• EXERCISE DESCRIPTION:
The data below contains pictures, which are to be skipped; the lines starting at the line with "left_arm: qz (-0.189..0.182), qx" and ending at the line with "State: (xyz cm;" are to be output exactly, both ends included.

• GIVEN RECORDS:
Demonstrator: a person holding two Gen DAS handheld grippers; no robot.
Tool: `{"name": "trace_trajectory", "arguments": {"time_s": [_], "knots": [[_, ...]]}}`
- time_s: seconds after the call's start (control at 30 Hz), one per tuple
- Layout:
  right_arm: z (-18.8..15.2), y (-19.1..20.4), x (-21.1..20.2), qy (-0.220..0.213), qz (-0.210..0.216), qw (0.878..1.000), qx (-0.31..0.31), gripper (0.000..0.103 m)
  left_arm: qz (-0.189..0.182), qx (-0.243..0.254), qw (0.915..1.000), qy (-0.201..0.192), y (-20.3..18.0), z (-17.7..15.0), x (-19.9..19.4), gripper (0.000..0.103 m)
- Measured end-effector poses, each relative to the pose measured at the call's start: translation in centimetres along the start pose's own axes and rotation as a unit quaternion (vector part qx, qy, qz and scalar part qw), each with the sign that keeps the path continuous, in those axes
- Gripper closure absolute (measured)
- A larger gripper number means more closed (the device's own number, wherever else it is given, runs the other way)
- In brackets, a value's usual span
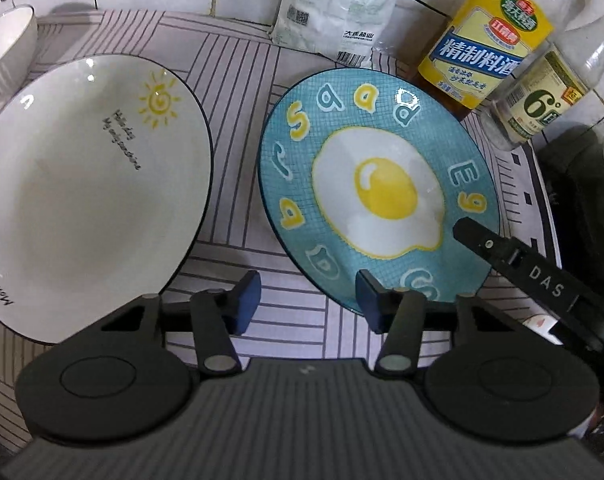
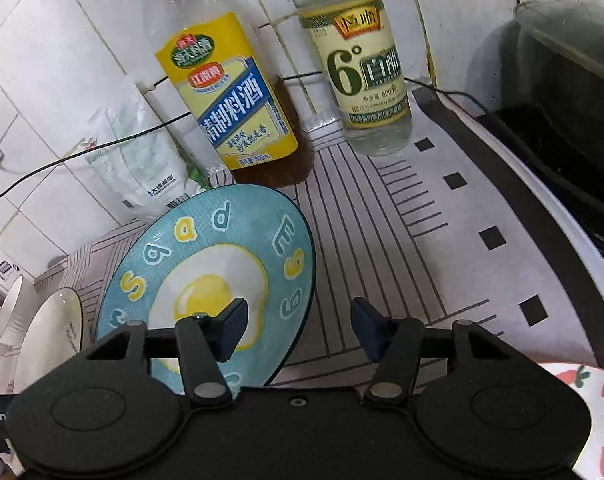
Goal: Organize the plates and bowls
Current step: 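Move the left gripper to the blue egg plate and pinch its rim, then lift the blue egg plate and carry it over the white sun plate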
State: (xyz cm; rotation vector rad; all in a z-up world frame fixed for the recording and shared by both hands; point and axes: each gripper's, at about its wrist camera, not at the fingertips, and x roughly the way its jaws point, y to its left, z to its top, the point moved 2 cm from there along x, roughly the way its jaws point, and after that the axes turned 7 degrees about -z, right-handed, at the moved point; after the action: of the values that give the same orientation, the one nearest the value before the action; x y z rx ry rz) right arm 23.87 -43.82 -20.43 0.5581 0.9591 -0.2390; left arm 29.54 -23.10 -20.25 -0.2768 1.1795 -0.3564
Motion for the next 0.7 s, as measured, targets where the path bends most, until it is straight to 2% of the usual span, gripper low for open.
{"name": "trace_trajectory", "arguments": {"time_s": [0.07, 0.13, 0.2, 0.23, 0.27, 0.33, 0.57, 0.7], "knots": [[0.0, -0.2, 0.4, 0.001, 0.003, 1.000, 0.004, 0.045, -0.004, -0.007, 1.0000, -0.003, 0.2, 0.3, 0.3, 0.065], [0.0, -0.2, 0.6, -0.004, 0.008, 1.000, 0.005, 0.048, -0.009, -0.012, 0.9999, -0.008, 0.4, 0.5, 0.6, 0.070], [0.0, -0.4, 0.7, -0.006, 0.013, 1.000, 0.012, 0.057, -0.021, -0.007, 0.9997, -0.011, 0.4, 0.7, 1.0, 0.077], [0.1, -0.5, 0.8, -0.006, 0.015, 1.000, 0.015, 0.063, -0.027, 0.004, 0.9996, -0.013, 0.4, 0.7, 1.2, 0.078], [0.1, -0.6, 0.9, -0.005, 0.016, 1.000, 0.017, 0.075, -0.028, 0.010, 0.9993, -0.022, 0.4, 0.6, 1.2, 0.078], [0.1, -0.6, 1.2, -0.004, 0.021, 1.000, 0.018, 0.088, -0.030, 0.017, 0.9988, -0.035, 0.4, 0.2, 1.1, 0.078], [0.1, -1.3, 1.9, -0.002, 0.047, 0.998, 0.050, 0.089, -0.027, 0.016, 0.9974, -0.064, 0.3, -0.1, 1.1, 0.077], [0.1, -0.9, 1.9, -0.008, 0.045, 0.998, 0.041, 0.087, -0.026, 0.034, 0.9971, -0.063, 0.2, -0.3, 1.0, 0.077]]}}
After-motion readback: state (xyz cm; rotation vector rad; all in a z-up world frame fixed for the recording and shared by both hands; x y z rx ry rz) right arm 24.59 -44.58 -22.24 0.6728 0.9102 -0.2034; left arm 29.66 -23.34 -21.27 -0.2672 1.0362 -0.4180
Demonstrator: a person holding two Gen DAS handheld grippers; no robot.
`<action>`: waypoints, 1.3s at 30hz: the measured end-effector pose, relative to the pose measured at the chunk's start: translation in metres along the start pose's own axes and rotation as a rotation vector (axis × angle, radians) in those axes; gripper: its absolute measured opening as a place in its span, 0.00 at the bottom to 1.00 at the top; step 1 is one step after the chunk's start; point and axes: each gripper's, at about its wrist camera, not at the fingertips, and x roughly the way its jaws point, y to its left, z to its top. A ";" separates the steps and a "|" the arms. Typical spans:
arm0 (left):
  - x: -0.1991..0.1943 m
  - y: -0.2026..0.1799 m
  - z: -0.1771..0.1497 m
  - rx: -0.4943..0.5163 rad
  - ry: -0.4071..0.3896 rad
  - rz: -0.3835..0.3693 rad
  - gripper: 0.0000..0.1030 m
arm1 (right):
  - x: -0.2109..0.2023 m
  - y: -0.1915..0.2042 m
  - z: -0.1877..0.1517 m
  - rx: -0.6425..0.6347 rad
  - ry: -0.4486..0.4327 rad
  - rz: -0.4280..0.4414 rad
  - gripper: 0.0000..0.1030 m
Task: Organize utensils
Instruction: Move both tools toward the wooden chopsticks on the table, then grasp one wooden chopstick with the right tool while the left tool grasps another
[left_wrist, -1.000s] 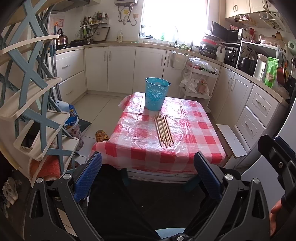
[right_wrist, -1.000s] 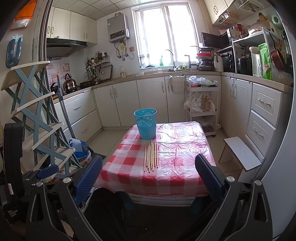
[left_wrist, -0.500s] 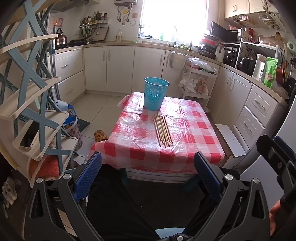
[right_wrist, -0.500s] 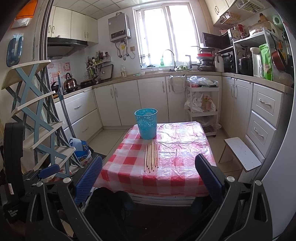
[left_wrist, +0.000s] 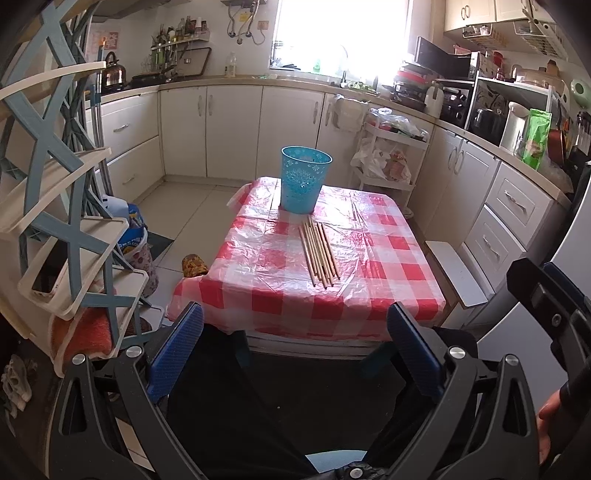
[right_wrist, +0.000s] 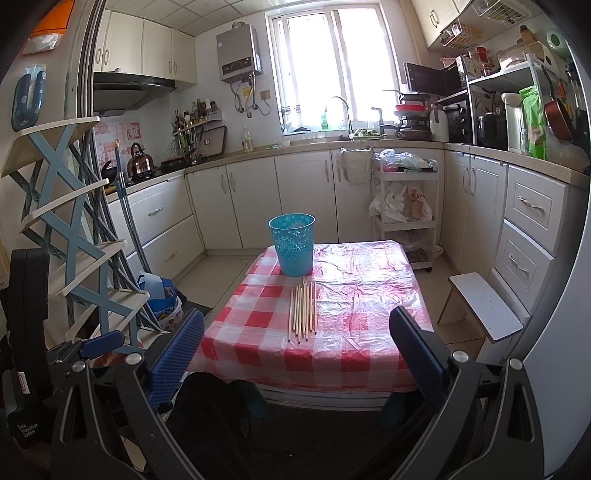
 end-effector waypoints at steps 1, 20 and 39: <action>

• TASK SOLUTION:
  left_arm: qz (-0.189..0.182), qx (-0.243..0.254), qw (0.915..1.000), qy (-0.201..0.192), y (-20.3..18.0), z (-17.7..15.0), x (-19.9..19.4), gripper (0.000..0.103 m)
- Measured end-effector poses, each relative to the pose measured at the call's start: translation in centimetres along the start pose's own axes and rotation as a unit quaternion (vector part qx, qy, qz and scalar part qw), each with the sign that keeps the path continuous, in those axes
- Gripper closure absolute (measured)
- A larger gripper number means more closed (the device's own number, wherever else it is given, runs the other way)
- In brackets, a value's usual span
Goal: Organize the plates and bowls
Current step: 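Move the left gripper to the blue egg plate and pinch its rim, then lift the blue egg plate and carry it over the white sun plate
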State: (xyz cm; rotation vector rad; all in a z-up world frame fixed for the recording and shared by both hands; point and axes: each gripper's, at about its wrist camera, not at the fingertips, and x roughly the way its jaws point, y to its left, z to its top, the point moved 2 cm from there along x, roughly the way its jaws point, and after that the axes turned 7 degrees about -z, right-handed, at the moved point; after the action: of the values that give the same orientation, the one nearest the value before the action; x y z rx ry rz) right arm 23.87 -43.82 -20.43 0.5581 0.9591 -0.2390; left arm 29.54 -23.10 -20.25 -0.2768 1.1795 -0.3564

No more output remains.